*** Opening RECORDS SUPPLIED ***

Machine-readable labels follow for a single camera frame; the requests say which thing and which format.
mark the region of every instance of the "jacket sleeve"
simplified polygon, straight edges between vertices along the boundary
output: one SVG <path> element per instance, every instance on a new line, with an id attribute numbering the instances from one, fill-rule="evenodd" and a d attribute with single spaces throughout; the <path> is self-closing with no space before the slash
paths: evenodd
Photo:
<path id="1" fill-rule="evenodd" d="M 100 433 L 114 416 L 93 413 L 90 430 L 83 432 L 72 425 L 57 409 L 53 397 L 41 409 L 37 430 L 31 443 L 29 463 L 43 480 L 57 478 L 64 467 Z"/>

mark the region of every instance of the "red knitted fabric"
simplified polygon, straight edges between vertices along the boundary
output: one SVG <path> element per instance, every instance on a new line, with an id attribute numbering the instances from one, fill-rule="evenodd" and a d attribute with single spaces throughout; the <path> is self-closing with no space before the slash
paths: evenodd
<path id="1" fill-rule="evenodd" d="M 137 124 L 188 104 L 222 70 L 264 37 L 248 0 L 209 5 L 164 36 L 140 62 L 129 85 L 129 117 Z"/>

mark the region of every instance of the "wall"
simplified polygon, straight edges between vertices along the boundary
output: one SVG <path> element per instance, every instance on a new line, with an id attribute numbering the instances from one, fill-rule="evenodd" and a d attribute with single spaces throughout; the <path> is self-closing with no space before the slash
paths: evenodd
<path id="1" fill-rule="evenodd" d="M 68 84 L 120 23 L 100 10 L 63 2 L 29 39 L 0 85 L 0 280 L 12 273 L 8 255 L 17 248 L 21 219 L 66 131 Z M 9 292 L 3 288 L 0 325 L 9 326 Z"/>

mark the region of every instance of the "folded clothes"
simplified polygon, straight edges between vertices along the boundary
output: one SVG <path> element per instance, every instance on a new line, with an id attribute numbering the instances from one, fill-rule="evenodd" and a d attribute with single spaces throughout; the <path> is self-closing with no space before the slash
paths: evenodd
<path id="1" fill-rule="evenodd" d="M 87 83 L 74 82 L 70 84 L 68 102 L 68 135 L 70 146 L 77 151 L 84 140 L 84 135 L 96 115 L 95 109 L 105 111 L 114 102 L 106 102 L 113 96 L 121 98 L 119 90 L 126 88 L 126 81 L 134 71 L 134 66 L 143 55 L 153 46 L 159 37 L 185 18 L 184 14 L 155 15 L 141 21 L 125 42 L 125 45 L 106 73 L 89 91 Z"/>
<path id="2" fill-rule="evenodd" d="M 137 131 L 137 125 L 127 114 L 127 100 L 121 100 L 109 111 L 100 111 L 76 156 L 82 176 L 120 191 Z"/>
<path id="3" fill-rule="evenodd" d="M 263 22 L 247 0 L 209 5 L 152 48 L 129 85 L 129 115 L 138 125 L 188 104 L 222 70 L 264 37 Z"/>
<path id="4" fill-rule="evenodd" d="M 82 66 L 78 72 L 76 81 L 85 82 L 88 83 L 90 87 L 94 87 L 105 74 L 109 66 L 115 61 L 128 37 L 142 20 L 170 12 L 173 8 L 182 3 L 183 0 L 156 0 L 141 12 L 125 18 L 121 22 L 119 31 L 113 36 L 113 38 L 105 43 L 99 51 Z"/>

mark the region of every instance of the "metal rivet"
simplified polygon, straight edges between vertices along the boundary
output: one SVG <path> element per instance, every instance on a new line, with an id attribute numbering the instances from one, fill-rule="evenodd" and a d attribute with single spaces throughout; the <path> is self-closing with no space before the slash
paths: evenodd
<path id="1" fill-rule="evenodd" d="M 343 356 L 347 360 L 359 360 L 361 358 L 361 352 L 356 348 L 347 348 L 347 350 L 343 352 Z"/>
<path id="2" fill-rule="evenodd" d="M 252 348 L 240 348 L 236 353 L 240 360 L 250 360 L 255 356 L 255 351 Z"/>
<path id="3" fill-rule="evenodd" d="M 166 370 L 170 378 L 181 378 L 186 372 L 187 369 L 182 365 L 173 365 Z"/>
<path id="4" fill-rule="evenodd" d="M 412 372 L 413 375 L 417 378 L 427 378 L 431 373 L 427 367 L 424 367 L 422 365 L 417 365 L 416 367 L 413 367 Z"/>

*** Closing RECORDS SUPPLIED ***

__EXERCISE__: The output should be a character-exact copy of all entries.

__EXERCISE RESPONSE__:
Machine-readable labels follow for a single camera frame; the requests say which thing and which format.
mark the region of every instance of the "jacket sleeve"
simplified polygon, straight edges between vertices along the boundary
output: one SVG <path> element per instance, every instance on a new line, with an id attribute numbering the instances from one, fill-rule="evenodd" and a d attribute with single spaces throughout; the <path> is self-closing with no space before the slash
paths: evenodd
Photo:
<path id="1" fill-rule="evenodd" d="M 100 433 L 114 416 L 93 413 L 90 430 L 83 432 L 72 425 L 57 409 L 53 397 L 41 409 L 37 430 L 31 443 L 29 463 L 43 480 L 57 478 L 64 467 Z"/>

mark the region of every instance of the "red knitted fabric"
simplified polygon, straight edges between vertices along the boundary
output: one SVG <path> element per instance, every instance on a new line, with an id attribute numbering the instances from one, fill-rule="evenodd" and a d attribute with single spaces throughout; the <path> is self-closing with no space before the slash
paths: evenodd
<path id="1" fill-rule="evenodd" d="M 137 124 L 188 104 L 222 70 L 264 37 L 248 0 L 209 5 L 164 36 L 140 62 L 129 85 L 129 117 Z"/>

mark the region of every instance of the "wall"
simplified polygon, straight edges between vertices along the boundary
output: one SVG <path> element per instance, every instance on a new line, with an id attribute numbering the instances from one, fill-rule="evenodd" and a d attribute with single spaces throughout; the <path> is self-closing with no space before the slash
paths: evenodd
<path id="1" fill-rule="evenodd" d="M 68 84 L 120 23 L 100 10 L 63 2 L 29 39 L 0 85 L 0 280 L 12 273 L 8 255 L 17 248 L 21 219 L 66 131 Z M 9 292 L 3 288 L 0 325 L 9 326 Z"/>

mark the region of every instance of the "folded clothes"
simplified polygon, straight edges between vertices along the boundary
output: one SVG <path> element per instance, every instance on a new line, with an id attribute numbering the instances from one, fill-rule="evenodd" and a d attribute with single spaces throughout; the <path> is self-closing with no space before the slash
paths: evenodd
<path id="1" fill-rule="evenodd" d="M 87 83 L 74 82 L 70 84 L 68 102 L 68 135 L 70 146 L 77 151 L 84 140 L 84 135 L 96 115 L 95 109 L 105 111 L 114 102 L 106 102 L 113 96 L 121 98 L 119 90 L 126 88 L 126 81 L 134 71 L 134 66 L 143 55 L 153 46 L 159 37 L 185 18 L 184 14 L 155 15 L 141 21 L 125 42 L 125 45 L 106 73 L 89 91 Z"/>
<path id="2" fill-rule="evenodd" d="M 137 131 L 137 125 L 127 114 L 127 100 L 121 100 L 109 111 L 100 111 L 76 156 L 82 176 L 120 191 Z"/>
<path id="3" fill-rule="evenodd" d="M 263 22 L 247 0 L 209 5 L 152 48 L 129 85 L 129 115 L 138 125 L 188 104 L 222 70 L 264 37 Z"/>
<path id="4" fill-rule="evenodd" d="M 82 66 L 78 72 L 76 81 L 85 82 L 88 83 L 90 87 L 94 87 L 105 74 L 109 66 L 115 61 L 128 37 L 142 20 L 170 12 L 173 8 L 182 3 L 183 0 L 156 0 L 141 12 L 125 18 L 121 22 L 119 31 L 113 36 L 113 38 L 105 43 L 99 51 Z"/>

mark the region of every instance of the "metal rivet"
simplified polygon, straight edges between vertices along the boundary
output: one SVG <path> element per instance, every instance on a new line, with an id attribute numbering the instances from one, fill-rule="evenodd" and a d attribute with single spaces throughout; the <path> is self-closing with no space before the slash
paths: evenodd
<path id="1" fill-rule="evenodd" d="M 343 356 L 347 360 L 359 360 L 361 358 L 361 352 L 356 348 L 347 348 L 347 350 L 343 352 Z"/>
<path id="2" fill-rule="evenodd" d="M 252 348 L 240 348 L 236 353 L 240 360 L 250 360 L 255 356 L 255 351 Z"/>
<path id="3" fill-rule="evenodd" d="M 166 370 L 170 378 L 181 378 L 186 372 L 187 369 L 182 365 L 173 365 Z"/>
<path id="4" fill-rule="evenodd" d="M 412 372 L 413 375 L 417 378 L 427 378 L 431 373 L 427 367 L 424 367 L 422 365 L 417 365 L 416 367 L 413 367 Z"/>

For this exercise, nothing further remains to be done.